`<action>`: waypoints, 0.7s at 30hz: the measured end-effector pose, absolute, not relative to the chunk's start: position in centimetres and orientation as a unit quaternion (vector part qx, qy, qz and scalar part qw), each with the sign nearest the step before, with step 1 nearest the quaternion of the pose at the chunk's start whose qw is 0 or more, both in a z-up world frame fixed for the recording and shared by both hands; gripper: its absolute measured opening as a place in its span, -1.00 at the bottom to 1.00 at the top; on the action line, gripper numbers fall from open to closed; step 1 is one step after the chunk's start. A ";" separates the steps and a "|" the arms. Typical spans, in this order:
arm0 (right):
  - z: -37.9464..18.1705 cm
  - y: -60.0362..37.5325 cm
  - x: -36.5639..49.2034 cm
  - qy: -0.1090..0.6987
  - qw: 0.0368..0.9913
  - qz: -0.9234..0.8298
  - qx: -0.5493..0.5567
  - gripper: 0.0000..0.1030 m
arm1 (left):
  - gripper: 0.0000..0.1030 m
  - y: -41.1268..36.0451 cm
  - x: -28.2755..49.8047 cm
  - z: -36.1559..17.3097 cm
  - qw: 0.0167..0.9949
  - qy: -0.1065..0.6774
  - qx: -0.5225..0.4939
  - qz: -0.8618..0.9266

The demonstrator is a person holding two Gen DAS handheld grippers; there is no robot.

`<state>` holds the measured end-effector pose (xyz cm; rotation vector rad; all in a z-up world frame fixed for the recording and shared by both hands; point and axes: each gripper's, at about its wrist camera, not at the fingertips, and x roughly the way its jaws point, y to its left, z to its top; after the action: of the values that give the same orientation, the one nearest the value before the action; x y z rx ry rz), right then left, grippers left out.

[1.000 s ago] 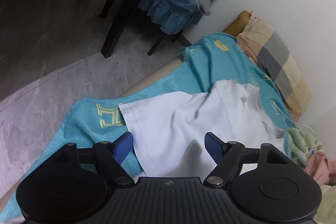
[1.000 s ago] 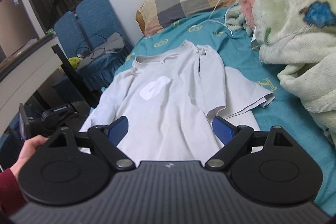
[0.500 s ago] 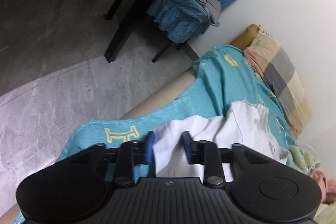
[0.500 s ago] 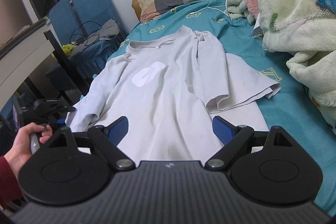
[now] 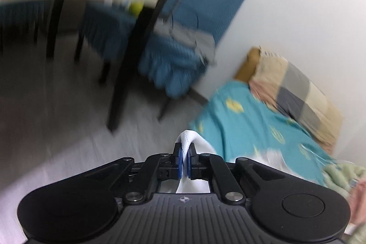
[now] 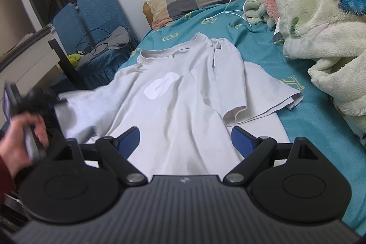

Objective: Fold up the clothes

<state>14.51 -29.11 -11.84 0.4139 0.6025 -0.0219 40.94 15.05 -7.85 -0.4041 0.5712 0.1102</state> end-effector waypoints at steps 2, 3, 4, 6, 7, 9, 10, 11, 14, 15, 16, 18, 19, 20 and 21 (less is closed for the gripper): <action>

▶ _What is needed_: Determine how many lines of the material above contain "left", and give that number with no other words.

▶ _Solution to this task_: 2